* **Activity**: Among the entries below, find the lines with the word "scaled" and copy them.

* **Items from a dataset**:
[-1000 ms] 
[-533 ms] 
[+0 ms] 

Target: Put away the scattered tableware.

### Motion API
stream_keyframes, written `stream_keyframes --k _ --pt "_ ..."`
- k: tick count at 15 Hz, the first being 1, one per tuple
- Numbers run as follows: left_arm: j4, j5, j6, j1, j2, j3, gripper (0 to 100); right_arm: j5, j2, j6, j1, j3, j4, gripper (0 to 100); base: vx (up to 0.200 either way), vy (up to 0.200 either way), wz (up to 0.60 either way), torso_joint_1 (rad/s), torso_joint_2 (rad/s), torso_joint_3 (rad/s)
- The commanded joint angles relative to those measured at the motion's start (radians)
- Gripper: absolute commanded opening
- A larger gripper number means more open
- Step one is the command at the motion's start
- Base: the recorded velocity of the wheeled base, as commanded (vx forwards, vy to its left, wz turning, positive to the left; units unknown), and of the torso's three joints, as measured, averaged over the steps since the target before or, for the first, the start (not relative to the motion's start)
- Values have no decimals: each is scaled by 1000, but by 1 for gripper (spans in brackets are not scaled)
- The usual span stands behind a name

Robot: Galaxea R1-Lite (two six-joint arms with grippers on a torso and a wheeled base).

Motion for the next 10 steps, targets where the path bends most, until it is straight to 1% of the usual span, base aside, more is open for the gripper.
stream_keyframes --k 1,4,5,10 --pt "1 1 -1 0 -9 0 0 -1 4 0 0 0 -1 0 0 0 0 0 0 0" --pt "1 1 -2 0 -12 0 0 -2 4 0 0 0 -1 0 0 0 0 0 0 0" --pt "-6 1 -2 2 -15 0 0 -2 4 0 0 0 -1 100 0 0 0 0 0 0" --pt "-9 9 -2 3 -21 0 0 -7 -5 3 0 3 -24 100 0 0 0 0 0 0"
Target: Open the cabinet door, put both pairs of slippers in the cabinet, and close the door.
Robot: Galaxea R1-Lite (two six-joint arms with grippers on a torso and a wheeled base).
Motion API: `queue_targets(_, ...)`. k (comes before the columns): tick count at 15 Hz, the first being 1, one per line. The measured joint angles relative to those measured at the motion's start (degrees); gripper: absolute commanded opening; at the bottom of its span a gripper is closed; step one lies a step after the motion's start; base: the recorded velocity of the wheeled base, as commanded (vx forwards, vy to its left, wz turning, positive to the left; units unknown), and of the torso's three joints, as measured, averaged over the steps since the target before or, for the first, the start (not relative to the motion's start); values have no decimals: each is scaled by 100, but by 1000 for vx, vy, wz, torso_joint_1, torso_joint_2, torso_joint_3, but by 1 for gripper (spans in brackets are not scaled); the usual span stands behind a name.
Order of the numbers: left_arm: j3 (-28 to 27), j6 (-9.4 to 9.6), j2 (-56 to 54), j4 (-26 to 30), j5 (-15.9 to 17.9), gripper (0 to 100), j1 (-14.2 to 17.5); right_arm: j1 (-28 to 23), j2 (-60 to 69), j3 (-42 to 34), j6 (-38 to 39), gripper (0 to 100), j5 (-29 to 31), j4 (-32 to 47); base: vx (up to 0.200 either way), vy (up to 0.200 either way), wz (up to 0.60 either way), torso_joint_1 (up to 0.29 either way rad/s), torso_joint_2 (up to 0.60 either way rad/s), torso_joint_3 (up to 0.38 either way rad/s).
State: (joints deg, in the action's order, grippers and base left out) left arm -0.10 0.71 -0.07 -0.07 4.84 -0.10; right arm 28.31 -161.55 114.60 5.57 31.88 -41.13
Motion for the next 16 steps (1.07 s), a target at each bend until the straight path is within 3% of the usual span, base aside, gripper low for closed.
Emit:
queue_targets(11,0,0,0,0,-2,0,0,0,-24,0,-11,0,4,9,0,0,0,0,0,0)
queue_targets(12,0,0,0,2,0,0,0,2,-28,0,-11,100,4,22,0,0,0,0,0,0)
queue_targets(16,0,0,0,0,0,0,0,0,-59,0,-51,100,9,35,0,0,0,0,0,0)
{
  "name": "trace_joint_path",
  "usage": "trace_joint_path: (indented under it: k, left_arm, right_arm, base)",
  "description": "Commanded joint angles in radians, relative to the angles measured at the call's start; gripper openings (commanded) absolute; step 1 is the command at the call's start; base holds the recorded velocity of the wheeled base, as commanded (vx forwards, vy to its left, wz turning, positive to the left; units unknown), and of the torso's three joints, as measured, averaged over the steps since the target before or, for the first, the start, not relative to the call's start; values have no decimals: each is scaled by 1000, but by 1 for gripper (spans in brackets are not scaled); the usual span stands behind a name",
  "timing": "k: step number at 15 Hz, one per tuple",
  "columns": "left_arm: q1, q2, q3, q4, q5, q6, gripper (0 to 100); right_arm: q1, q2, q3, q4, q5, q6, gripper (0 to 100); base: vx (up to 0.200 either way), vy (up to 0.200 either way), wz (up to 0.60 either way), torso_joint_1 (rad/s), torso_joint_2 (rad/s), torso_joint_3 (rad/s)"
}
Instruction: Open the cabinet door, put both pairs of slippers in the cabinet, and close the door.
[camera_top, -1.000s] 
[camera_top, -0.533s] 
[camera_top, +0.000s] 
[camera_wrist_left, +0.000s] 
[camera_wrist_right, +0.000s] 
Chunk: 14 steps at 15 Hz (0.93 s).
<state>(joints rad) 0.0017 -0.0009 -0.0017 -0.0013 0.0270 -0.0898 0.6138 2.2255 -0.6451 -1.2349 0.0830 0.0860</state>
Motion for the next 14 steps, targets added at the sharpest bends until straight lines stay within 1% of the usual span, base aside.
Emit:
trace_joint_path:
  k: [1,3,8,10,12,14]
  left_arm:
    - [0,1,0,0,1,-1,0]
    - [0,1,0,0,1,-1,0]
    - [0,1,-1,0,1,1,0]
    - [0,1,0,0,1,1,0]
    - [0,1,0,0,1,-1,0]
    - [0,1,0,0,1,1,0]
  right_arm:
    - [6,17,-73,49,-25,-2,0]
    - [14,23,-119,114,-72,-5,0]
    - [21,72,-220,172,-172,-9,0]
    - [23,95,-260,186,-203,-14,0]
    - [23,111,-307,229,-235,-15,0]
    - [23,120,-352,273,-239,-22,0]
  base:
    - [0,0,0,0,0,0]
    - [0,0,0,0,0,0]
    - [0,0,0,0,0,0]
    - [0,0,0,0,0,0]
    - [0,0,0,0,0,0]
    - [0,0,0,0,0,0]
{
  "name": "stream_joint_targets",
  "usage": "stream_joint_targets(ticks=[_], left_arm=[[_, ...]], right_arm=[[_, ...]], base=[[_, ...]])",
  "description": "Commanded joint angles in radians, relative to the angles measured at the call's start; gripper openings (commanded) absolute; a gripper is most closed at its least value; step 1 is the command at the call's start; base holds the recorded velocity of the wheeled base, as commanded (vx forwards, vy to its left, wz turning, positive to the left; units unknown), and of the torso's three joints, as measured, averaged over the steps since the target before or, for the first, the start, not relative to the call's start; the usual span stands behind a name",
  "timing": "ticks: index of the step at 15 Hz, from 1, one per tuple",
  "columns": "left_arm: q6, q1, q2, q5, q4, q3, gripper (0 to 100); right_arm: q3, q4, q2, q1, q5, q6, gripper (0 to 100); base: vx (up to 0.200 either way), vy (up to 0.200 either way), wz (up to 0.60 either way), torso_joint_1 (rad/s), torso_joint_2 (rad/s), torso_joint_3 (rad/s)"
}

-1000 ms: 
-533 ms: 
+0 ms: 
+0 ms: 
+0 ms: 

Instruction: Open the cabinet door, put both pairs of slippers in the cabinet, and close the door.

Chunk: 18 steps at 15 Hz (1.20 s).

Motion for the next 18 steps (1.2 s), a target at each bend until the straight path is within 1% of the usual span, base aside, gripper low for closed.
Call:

* **Expected answer**:
- Values have no decimals: each is scaled by 1000, but by 1 for gripper (spans in brackets are not scaled)
Motion API: `queue_targets(_, ...)`. k (comes before the columns): tick count at 15 Hz, the first being 1, one per line. The measured joint angles relative to those measured at the motion's start (degrees); gripper: absolute commanded opening; at the bottom of its span a gripper is closed; step one lies a step after the motion's start; base: the recorded velocity of the wheeled base, as commanded (vx forwards, vy to its left, wz turning, positive to the left; units unknown), and of the torso's three joints, as measured, averaged over the steps since the target before or, for the first, the start (not relative to the motion's start); values have no decimals: each is scaled by 100, but by 1000 for vx, vy, wz, torso_joint_1, torso_joint_2, torso_joint_3, but by 1 for gripper (spans in brackets are not scaled); the usual span stands behind a name.
  "description": "Commanded joint angles in radians, relative to the angles measured at the call's start; gripper openings (commanded) absolute; step 1 is the command at the call's start; base holds the recorded velocity of the wheeled base, as commanded (vx forwards, vy to its left, wz turning, positive to the left; units unknown), and of the torso's three joints, as measured, averaged over the steps since the target before or, for the first, the start, not relative to the call's start; values have no decimals: each is scaled by 1000, but by 1 for gripper (spans in brackets are not scaled); the usual span stands behind a name",

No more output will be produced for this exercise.